Mais M. Mélenchon se présente à des élections. Cela veut dire qu’il considère que le vote peut être un instrument dans la construction d’un rapport de forces. Malgré toutes les confusions soigneusement entretenues sur la question du sens du vote, il faut dire et redire qu’il n’est pas de représenter nos opinions, mais d’arbitrer dans un ensemble fini de candidats à l’exercice d’un pouvoir précis (et en l’occurrence exorbitant) afin de choisir l’option qui est la plus favorable au projet politique qui est le nôtre par ailleurs. Une des plus belles choses qu’il ait dites durant sa belle campagne est qu’il ne voulait pas qu’on lui délègue la responsabilité de l’action politique : « Faites votre boulot de votre côté, a-t-il lancé, et je ferai le mien à la position où vous m’aurez mise ! »

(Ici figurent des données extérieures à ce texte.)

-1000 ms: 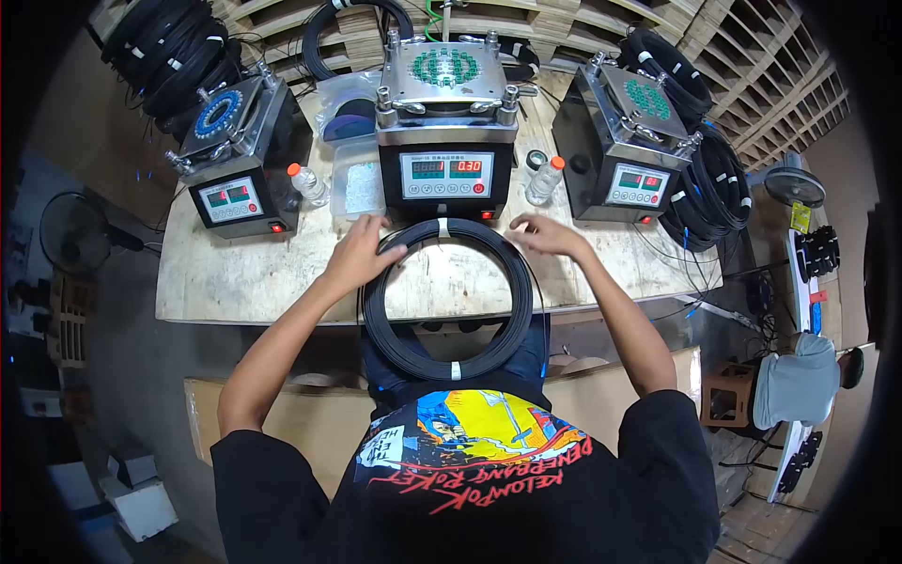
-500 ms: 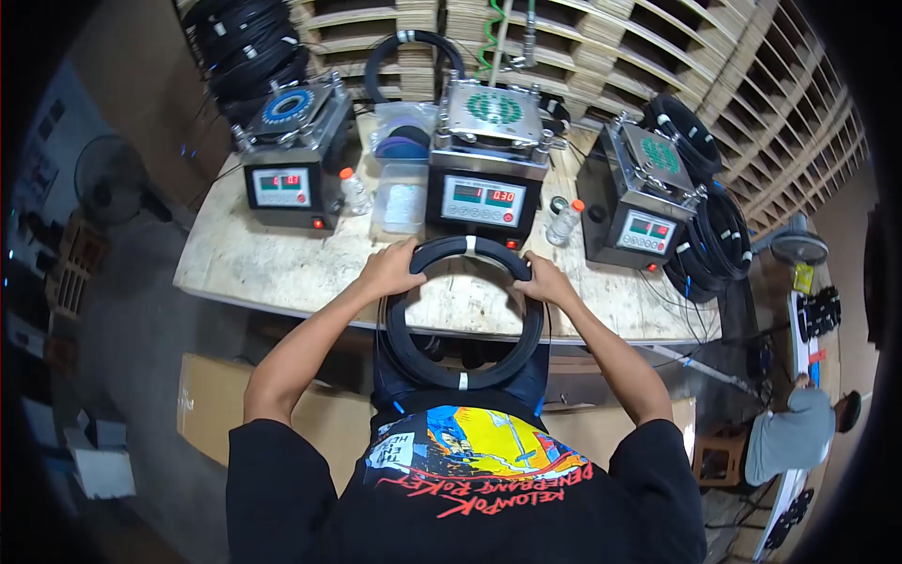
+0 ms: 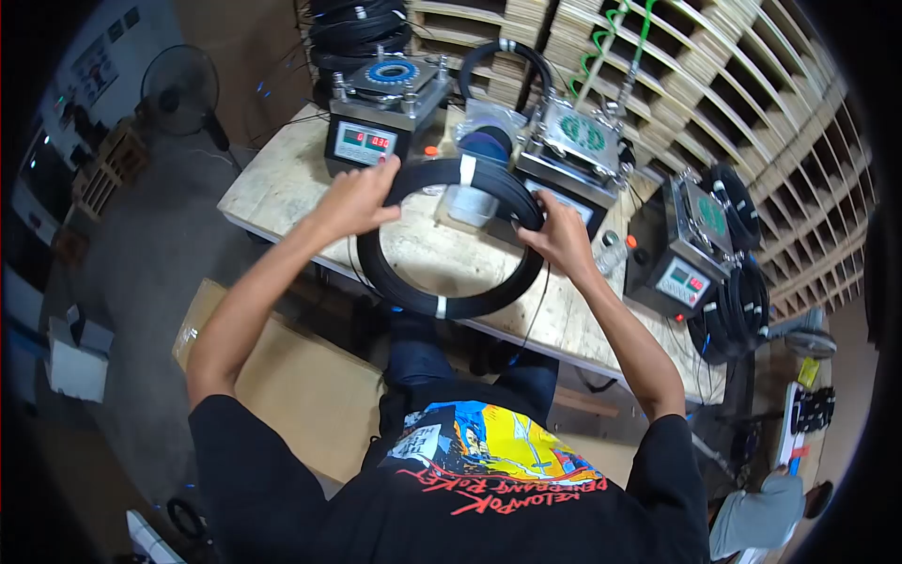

Or, il ne fait aucun doute qu’avec Marine Le Pen présidente nous aurions beaucoup plus de mal encore à faire ce boulot. Par exemple, la persécution policière sur les militants sera encore plus dure, le sort fait aux étrangers sans qui nous ne pouvons pas vivre sera encore plus révoltant, etc. Compter sur les autres pour que cela n’arrive pas n’est pas seulement intellectuellement faible, c’est aussi politiquement dangereux. Car non seulement le pire n’est pas impossible, mais en plus cela mettra M. Mélenchon en position de devoir subir le même sort si d’aventure il se trouve lui-même dans un ballotage similaire à l’avenir. Certes, ceux qui n’ont cessé de renvoyer dos à dos Le Pen et Mélenchon durant toute cette campagne font sans états d’âme le lit de conclusions de ce genre. Mais il n’en est que plus urgent de les démentir. Il faut donc ici faire confiance à l’intelligence des gens, comprendre leur dégoût et appeler à voter quand même pour Emmanuel Macron avec un argumentaire clair et de longue portée.
Au terme de ces remarques, il apparaît donc que voter contre les candidats du Front National à toutes les élections n’est pas la première chose qu’on puisse exiger d’une personne résolument hostile aux orientations politiques que ce Parti impose progressivement : c’est la dernière chose à faire, celle qu’on doit faire quand on n’a plus le choix. C’est une affaire de priorité. Ceux qui se trompent sur l’ordre des priorités et se satisfont bruyamment de leur exploit dans l’isoloir sont précisément ceux qui sont responsables de cette situation. Nous ne les félicitons pas. Nous espérons vaguement qu’ils feront face aux responsabilités que cela implique et que nous les retrouverons dans tous les combats qu’il nous faudra mener pour lutter efficacement, et dans la durée, contre l’hégémonie du Front National. Mais nous savons que cet espoir est mince et que, pour l’essentiel, nous devrons compter sans eux. Espérons du moins que l’heure venue ils sauront faire eux aussi un usage cohérent de cette maigre part de souveraineté à laquelle ils se résignent, leur bulletin de vote. Nous prenons rendez-vous.